But is his definition a helpful one? the Scheherazade example is the simplest way of bringing another story into the original one: one person tells another a story. But that story may not necessarily be 'smaller' than the original one - the original one, which Vargas Llosa calls the 'mother' story - may be like a peel around an orange, with the orange (with all its sections, am beginning to like this metaphor - a fruitful metaphor - Hah!) being the longer, more important  story that needs to be told.

Take Binet's novel HHhH (mentioned above): the author or someone like the author is writing about historical fact and agonising about what is true and what is not and what he can make up and what might in fact be wrong. You encounter this person as you read the book, and his meta-view of the story is welcome, because that story is gruelling. The story is not smaller and smaller: it keeps getting bigger in our minds.

Another way of introducing a story is by a person being reminded of the past, and remembering it and the reader living in their head while they think about it.Mostly called 'flash-back', it is not a technique that Vargas Llosa mentions.

About the concept of 'communicating vessels'
Vargas Llosa uses this term to describe a novel where two stories are told side by side and influence each other. He mostly gives extensive examples rather than an abstract description of what he means and I am not sure how well I've understood. Those books I have not read yet, so I have no opinion at this point, except that the idea of two intertwined stories differing substantially in time and place and exerting a strong pull on each other is very interesting. (p. 121) Is it what Binet does with such success in his book HHhH? The story of the author researching and the story of what he finds out and what he chooses to write in the end, different time and place for each part, each having an influence on the other. Or maybe those stories are intermingled anyway?

Friday, 14 June 2013

Apes and monkeys

I read Rose Tremain's The way I found her (Vintage 1998) because I wanted something to clear my mind after the upset of reading Appelfeld (see previous post). She seems to me an author who writes well and wouldn't involve my emotions too much.

It is a strange book, a bit lopsided in its structure, but it does keep you turning the pages and it does pack a bit of a wallop towards the end, with a stunning description of two people being kept hostage - a situation she could not possibly have experienced herself. Altogether, the book is a tour de force, as the protagonist is male and an adolescent male to boot. One of the many intertwining elements of the rich story is his sexual awakening. She manages to describe frantic adolescent lust without being off-putting or deriding the boy. Most of the characters' sexuality is a part of the story, as in real life. Not everything is clearly spelled out, and one is required to think things through a bit, something I always enjoy. The boy reads Le Grand Meaulne, and Crime and Punishment, and comments on parallels between the novels and his own life. He worries about plagiarism, there being a novel in the process of being written, in the novel.

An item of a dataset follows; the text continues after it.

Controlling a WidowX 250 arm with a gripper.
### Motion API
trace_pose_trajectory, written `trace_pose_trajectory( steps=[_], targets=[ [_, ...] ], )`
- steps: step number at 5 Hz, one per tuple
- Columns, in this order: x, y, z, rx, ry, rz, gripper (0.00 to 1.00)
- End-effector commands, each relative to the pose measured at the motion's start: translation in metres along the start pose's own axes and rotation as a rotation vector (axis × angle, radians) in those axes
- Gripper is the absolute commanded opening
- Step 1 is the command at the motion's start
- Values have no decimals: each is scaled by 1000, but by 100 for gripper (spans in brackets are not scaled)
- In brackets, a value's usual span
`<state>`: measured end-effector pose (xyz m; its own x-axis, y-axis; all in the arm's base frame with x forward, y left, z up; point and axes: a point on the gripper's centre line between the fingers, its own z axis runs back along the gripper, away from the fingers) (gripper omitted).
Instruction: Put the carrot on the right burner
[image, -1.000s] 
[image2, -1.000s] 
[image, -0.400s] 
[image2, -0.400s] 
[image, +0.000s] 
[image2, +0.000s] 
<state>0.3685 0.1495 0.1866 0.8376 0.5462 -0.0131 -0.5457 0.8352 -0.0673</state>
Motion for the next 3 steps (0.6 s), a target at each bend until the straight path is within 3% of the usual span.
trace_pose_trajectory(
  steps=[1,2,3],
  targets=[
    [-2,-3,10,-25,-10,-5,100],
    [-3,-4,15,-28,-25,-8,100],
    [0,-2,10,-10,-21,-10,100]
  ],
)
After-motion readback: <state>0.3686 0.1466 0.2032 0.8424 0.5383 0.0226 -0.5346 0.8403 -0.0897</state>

I lay in bed last night and reviewed the book in my mind, considering how the play of different elements. I did have the impression that she had toured Paris pen in hand and transferred everything she saw and experienced to the book. Very detailed, sometimes unnecessarily so.

She mentions orang utangs in the beginning, by which the writer in the story means readers without discernment, and later the symbol comes back, with kidnappers wearing monkey masks. (I know, orang utangs are not monkeys, but the apes and monkeys are pretty close in most people's minds.) Some symmetries seemed contrived when I thought more about them, but that only bothered me a little.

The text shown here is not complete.